▶ [What you will do]: Reproduce the section of the listing that begins at the line containing "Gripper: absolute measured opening" and finishes at the line containing "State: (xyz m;". Include both end lines and nothing beyond them.

▶ [Collected material]:
━━━━━━━━━━━━━━━━━━━━

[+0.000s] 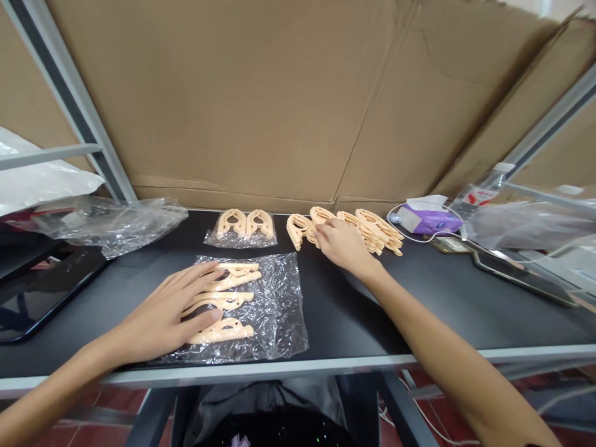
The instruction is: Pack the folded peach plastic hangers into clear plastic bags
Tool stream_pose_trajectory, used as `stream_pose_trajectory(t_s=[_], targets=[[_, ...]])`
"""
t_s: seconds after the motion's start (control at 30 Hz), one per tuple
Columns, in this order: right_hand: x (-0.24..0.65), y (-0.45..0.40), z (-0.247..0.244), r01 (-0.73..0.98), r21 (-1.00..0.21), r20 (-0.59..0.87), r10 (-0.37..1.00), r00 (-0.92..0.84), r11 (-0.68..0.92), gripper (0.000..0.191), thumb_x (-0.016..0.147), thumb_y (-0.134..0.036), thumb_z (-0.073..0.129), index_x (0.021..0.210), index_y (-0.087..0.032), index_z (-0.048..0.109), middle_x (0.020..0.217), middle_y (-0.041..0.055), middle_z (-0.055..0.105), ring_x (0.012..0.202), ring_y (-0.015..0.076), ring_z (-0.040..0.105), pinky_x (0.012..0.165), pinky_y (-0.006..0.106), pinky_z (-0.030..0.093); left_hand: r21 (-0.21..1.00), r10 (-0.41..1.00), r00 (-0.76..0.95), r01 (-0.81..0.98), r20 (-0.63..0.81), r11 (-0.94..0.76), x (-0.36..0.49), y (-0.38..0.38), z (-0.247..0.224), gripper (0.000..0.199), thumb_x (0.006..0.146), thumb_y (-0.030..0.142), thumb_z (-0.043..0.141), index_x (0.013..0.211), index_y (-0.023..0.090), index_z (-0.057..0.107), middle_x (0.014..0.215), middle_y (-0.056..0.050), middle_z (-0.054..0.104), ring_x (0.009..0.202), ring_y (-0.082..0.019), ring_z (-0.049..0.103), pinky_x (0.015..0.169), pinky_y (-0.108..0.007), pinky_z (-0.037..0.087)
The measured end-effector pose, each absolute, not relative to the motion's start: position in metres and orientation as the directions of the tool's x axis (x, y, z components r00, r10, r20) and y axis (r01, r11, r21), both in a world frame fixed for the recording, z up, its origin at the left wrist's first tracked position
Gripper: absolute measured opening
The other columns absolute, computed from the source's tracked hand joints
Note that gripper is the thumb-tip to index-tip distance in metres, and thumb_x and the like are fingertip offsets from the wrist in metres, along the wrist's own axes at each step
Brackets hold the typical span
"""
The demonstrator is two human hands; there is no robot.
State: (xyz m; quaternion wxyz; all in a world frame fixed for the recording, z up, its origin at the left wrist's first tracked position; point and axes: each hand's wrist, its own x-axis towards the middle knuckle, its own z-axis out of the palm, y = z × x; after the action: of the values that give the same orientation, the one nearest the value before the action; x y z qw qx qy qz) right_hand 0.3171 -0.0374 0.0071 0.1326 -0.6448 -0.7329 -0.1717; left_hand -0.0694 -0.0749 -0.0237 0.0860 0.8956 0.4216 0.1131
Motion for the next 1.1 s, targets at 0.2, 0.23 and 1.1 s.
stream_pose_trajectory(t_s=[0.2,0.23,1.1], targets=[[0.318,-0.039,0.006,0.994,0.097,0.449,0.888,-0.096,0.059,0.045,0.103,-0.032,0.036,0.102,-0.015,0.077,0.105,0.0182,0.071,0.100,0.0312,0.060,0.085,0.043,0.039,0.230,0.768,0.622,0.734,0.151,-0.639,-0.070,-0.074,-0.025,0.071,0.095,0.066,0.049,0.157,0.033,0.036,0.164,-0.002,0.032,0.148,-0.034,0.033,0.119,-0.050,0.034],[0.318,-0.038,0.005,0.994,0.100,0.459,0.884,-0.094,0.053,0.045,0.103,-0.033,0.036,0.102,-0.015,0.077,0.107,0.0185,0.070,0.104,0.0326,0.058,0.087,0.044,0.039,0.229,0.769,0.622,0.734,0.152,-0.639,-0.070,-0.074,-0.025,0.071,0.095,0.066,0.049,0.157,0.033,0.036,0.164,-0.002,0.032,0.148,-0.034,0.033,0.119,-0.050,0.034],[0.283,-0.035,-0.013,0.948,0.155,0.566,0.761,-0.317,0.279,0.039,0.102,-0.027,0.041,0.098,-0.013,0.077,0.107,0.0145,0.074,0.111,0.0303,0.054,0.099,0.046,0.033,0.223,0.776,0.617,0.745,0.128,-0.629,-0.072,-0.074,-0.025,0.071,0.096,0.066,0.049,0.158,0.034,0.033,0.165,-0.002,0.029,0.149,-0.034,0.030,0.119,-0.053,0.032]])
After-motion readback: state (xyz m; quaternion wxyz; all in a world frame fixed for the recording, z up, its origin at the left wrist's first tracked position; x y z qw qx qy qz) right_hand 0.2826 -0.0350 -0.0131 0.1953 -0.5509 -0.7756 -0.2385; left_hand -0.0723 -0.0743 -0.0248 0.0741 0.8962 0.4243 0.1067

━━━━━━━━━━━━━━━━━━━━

▶ [Your response]:
Gripper: absolute measured opening
The other columns absolute, computed from the source's tracked hand joints
Note that gripper is the thumb-tip to index-tip distance in metres, and thumb_x and the like are fingertip offsets from the wrist in metres, along the wrist's own axes at each step
Brackets hold the typical span
"""
The demonstrator is two human hands; there is no robot.
State: (xyz m; quaternion wxyz; all in a world frame fixed for the recording, z up, its origin at the left wrist's first tracked position; point and axes: each hand's wrist, its own x-axis towards the middle knuckle, its own z-axis out of the palm, y = z × x; after the action: of the values that give the same orientation, the one nearest the value before the action; x y z qw qx qy qz) right_hand 0.3171 -0.0374 0.0071 0.1326 -0.6448 -0.7329 -0.1717; left_hand -0.0694 -0.0749 -0.0237 0.0860 0.8956 0.4216 0.1131

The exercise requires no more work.